Charles l – King of England, Scotland and Ireland – having been found guilty of high treason and other high crimes, ascended the scaffold outside the Banqueting House in Whitehall, London to face the executioner’s sharpened axe. This kind of regicide, which much of Europe regarded with horror, concluded a reign that had torn the kingdom apart in civil war since 1642. His death would also mean a temporary end to that ‘kingdom,’ for Britain then entered the unchartered waters of eleven (11) years of government without the traditional leadership of a Head of State.
In 1629 Charles dissolved Parliament and ruled it for eleven (11) years, attempting to raise money by other means. Are there similarities with the way the Natural Resources Fund Bill is to be managed? Conflict in Scotland in 1637 (when Charles attempted to impose Bishops on the Presbyterian Church and later in the North of England and Ireland forced him to recall Parliament. Tensions came to a head in 1642. Is the control of the lives of ordinary Guyanese a nexus in a polarized society where distrust exists?
Fleeing the large pro-Parliamentary London, the King raised his standard at Nottingham on 22 August. The complex civil war, sometimes called the War of the Three Kingdoms (for it played out in Scotland and Ireland too), had begun. Their causes remain much debated.”

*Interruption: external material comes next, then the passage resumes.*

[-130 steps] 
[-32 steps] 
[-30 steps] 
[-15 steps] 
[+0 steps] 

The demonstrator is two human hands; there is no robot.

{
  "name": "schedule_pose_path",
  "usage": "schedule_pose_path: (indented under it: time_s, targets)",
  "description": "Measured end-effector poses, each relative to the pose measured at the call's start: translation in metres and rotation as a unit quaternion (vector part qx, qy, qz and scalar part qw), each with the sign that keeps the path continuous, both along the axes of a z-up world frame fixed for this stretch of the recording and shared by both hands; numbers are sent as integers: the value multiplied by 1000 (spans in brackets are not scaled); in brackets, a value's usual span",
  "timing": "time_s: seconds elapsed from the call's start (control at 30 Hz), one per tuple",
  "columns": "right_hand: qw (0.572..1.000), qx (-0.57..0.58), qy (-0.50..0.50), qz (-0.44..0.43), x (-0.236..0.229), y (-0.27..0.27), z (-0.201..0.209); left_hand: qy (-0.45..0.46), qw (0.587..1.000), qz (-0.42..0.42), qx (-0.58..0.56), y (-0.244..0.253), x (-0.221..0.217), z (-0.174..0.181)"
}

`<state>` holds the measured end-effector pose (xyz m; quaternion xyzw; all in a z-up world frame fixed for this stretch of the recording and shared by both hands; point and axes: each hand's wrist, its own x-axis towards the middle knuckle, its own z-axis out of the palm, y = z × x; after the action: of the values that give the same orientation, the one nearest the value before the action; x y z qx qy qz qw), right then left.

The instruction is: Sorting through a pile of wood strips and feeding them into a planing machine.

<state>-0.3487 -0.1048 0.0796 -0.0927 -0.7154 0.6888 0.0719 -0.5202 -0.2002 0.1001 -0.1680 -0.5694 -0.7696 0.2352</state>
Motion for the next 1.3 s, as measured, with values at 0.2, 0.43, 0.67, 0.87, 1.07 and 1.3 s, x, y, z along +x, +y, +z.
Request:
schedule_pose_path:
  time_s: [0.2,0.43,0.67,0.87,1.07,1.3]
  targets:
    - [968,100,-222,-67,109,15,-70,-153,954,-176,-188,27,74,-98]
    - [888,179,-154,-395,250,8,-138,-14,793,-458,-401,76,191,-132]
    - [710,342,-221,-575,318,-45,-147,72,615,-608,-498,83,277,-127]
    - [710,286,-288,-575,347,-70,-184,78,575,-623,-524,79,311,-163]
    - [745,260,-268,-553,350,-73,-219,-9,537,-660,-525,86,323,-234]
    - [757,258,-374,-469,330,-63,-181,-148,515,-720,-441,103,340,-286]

In Guyana, the rushing through Parliament of important Bills with a slim majority superintended by a compliant Speaker offers another similarity and lesson. Of interest, Oliver Cromwell who was the first to sign the death warrant for Charles executing what was known as the Republican Commonwealth died on September 3, 1658. As a tit-for-tat philosophy, they exhumed Oliver Cromwell’s body and took off his head. Next lesson is Guyana going through a regime that is wedded to tit-for-tat? When would we learn from the experiences of human history and not in an insidious way to take our country down the deep depth of disaster.